Turning a 478-page manual into an MCP knowledge base


The Elektron Octatrack Notebook is 478 pages. It is dense. When I need one answer, I don’t want to read 478 pages to find it, and I don’t want to paste the whole thing into an LLM and hope it doesn’t make something up.

So I built a knowledge base from it. It is served over an MCP server. The model queries it like a tool and gets back page-accurate sections. No guessing.

The problem with “just ask the LLM”

Two bad options:

  • Dump the whole manual into context. Expensive, slow, and the model still drifts.
  • Ask from memory. The model invents menu paths that don’t exist.

I wanted a third option. Store the manual once, in a form the model can search, and return only the relevant parts. Generative AI builds the base. At query time there is no generation at all — just retrieval.

Three layers

The KB has 179 items in three layers:

  • Reference sections (149) — one per numbered section of the manual, all 16 chapters. Each is a Markdown file with frontmatter: id, chapter, section, source_pages, concepts, usage_modes.
  • Concept graph (168 concepts) — built by inverting the frontmatter. For one concept you get its definition, every section that mentions it, and related concepts.
  • Workflow guides (30) — task-oriented micro-guides for the highest-value jobs, like “sample a live source”. Each guide cites the reference sections it was built from.

The identity of a chunk is its id, not the filename. So I can rename files on disk and the concept links still hold.

How a query looks

You ask a normal question:

How do I sample a live audio source on the Octatrack?

The server returns the matching guide (sample-a-live-source) plus the source sections it draws from (audio-inputs, pickup-machine-basics, recording-setup). Page-accurate. No extra AI cost.

Retrieval is local and hybrid:

final_score = vec_similarity + 0.5 × fts_rank + 0.25 × concept_boost
  • vec_similaritysqlite-vec, embeddings from bge-small-en-v1.5 (384-dim), computed on CPU.
  • fts_rank — FTS5 keyword match, for exact terminology like parameter-lock.
  • concept_boost — a bonus when a query word matches a chunk’s concept tags.

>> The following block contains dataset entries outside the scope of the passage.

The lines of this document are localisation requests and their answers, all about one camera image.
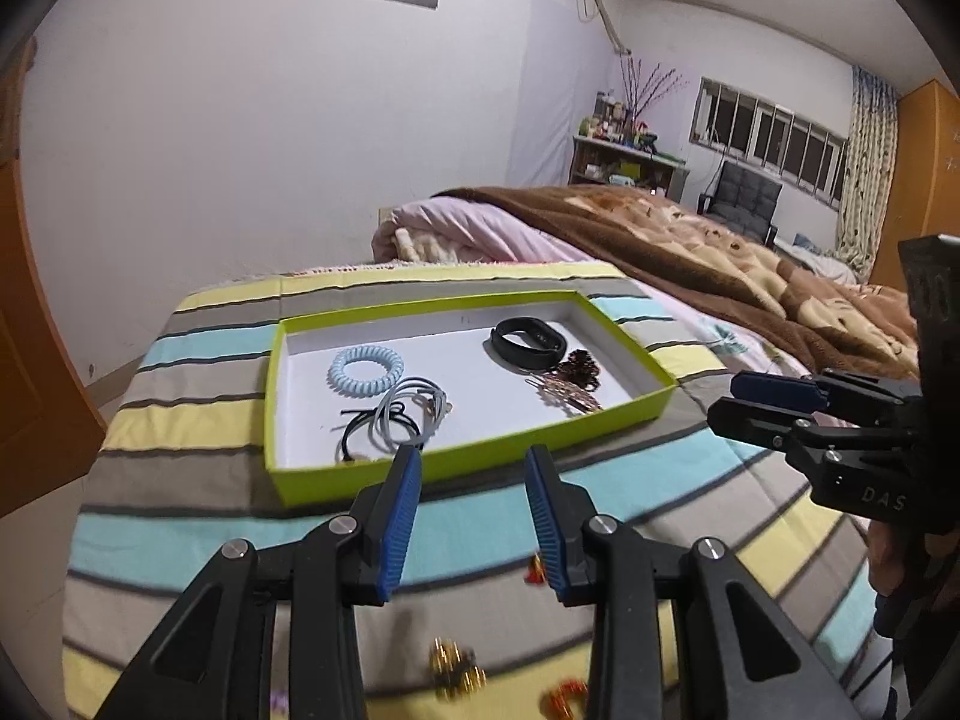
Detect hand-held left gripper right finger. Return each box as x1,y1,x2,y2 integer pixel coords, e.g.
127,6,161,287
523,446,865,720

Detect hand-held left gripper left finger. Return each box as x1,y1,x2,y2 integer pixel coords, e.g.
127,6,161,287
96,444,425,720

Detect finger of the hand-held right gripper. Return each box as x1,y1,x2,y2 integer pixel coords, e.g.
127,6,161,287
706,397,808,459
730,369,834,415

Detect lime green shallow box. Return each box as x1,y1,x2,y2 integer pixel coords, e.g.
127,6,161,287
264,289,680,509

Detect black elastic hair tie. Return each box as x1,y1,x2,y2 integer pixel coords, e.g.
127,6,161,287
334,405,422,467

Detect grey elastic hair tie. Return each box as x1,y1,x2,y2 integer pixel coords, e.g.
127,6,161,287
372,378,452,453

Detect gold beaded hair clip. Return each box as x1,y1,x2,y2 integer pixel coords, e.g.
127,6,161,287
528,375,605,416

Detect light blue spiral hair tie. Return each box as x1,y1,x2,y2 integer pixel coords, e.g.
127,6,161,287
328,346,407,397

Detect dark brown scrunchie clip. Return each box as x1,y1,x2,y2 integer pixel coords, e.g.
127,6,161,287
555,349,602,392

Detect black wristband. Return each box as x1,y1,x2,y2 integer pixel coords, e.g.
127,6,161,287
489,317,568,371

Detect person's right hand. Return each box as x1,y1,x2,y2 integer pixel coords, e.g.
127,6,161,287
868,521,920,635

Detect white floral quilt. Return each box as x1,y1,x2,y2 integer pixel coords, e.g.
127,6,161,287
645,300,820,407

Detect gold bead ornament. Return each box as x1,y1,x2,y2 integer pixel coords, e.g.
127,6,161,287
427,637,490,703

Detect brown plush blanket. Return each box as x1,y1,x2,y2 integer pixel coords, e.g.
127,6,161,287
431,186,928,392

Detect black padded chair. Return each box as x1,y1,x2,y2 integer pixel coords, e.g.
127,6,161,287
697,161,785,245

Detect patterned window curtain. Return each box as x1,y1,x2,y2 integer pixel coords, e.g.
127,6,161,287
832,64,902,283

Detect barred window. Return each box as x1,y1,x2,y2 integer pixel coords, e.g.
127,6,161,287
688,76,849,212

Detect cluttered shelf cabinet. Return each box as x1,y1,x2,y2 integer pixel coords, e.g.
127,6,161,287
570,133,692,200

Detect orange wooden wardrobe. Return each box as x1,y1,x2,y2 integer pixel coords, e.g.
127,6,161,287
870,79,960,302

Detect pink quilt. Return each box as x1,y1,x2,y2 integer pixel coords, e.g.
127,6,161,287
370,195,625,268

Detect clutter of bottles on desk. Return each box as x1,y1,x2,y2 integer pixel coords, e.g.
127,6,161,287
577,90,662,152

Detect purple branch decoration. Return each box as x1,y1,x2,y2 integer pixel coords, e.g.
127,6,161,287
619,56,690,125

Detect orange wooden door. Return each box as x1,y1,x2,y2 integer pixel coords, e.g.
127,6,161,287
0,37,107,520

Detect red knotted cord bracelet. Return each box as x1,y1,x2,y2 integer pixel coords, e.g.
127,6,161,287
543,679,595,720

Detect white wall pipe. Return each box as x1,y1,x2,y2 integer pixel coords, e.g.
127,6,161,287
577,0,632,55

Vector search alone misses exact terms. Keyword search alone misses paraphrases. Together they cover both.

The MCP server

The server uses FastMCP and exposes 8 tools:

ToolPurpose
searchHybrid search over sections and guides
get_chunkFetch one section or guide by id
get_conceptDefinition, all mentions, related concepts
list_workflowsAll 30 guides
get_workflowOne full guide with its sources
list_usage_modesThe 8 usage modes with counts
by_usage_modeFilter by mode, e.g. sampler
compare_approachesTop guides for a task, side by side

It runs in Claude Desktop and in Claude Code.

Building it

The build is a pipeline of 9 stages. Every stage skips work it already did, so a crashed run resumes where it stopped.

  1. Render the PDF to images (200 DPI).
  2. Build a table of contents from the page text.
  3. Extract each page with vision.
  4. Assemble pages into section chunks.
  5. Tag concepts and usage modes.
  6. Reconcile slug aliases (193 raw slugs down to 168 canonical).
  7. Invert the frontmatter into the concept graph.
  8. Author the 30 guides, then verify them against the source.
  9. Build the SQLite search index.

All the model work runs on my Claude Max subscription, through the claude CLI. Flat rate, no per-page bill.

That has one cost: rate limits. Opus hit its window at page 151 of 478. I resumed extraction with Sonnet, which draws less. Because every stage is idempotent, I just waited and re-ran. It picked up from where it stopped.

One thing that paid off

The guides are authored by Opus, then checked by a second pass with Sonnet against the source sections. 10 of the 30 needed a fix on that pass. Without the verification step, those 10 would have shipped wrong.

Generate, then verify. The two passes are cheap compared to one wrong answer in a 478-page manual.

What I got

  • A manual I can actually query.
  • Answers tied to real page ranges, not invented ones.
  • No AI running at query time, so it is fast and free to ask.
  • A pipeline I can point at a different manual and run again.

The method is not specific to the Octatrack. Any large, dense manual works the same way.